Problem: Copy every line of the following data that includes the string "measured".
##### Given material #####
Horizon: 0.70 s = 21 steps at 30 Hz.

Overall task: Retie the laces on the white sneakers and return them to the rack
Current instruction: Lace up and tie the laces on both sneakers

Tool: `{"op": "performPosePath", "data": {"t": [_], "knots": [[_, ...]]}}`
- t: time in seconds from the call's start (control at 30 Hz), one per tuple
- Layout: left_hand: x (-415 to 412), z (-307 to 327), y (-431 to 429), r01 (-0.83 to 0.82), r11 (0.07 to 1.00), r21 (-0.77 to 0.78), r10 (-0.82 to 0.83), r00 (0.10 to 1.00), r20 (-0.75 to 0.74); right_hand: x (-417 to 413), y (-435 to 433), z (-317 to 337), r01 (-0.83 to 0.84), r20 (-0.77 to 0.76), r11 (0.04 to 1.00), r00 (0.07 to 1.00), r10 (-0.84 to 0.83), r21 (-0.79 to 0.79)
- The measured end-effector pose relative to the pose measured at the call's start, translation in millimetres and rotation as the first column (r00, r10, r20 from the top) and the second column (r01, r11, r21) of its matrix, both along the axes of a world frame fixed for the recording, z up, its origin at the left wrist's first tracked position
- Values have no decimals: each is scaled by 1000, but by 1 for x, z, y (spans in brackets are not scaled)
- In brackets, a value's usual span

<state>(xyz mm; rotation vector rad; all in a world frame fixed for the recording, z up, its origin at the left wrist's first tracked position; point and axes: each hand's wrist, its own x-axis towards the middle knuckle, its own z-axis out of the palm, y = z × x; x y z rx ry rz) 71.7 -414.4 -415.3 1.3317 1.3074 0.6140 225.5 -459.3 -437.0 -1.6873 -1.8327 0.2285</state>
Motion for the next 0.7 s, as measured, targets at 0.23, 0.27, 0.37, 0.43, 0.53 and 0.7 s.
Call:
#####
Answer box:
- The measured end-effector pose relative to the pose measured at the call's start, translation in millimetres and rotation as the first column (r00, r10, r20 from the top) and the second column (r01, r11, r21) of its matrix, both along the axes of a world frame fixed for the recording, z up, its origin at the left wrist's first tracked position
Motion for the next 0.7 s, as measured, targets at 0.23, 0.27, 0.37, 0.43, 0.53 and 0.7 s.

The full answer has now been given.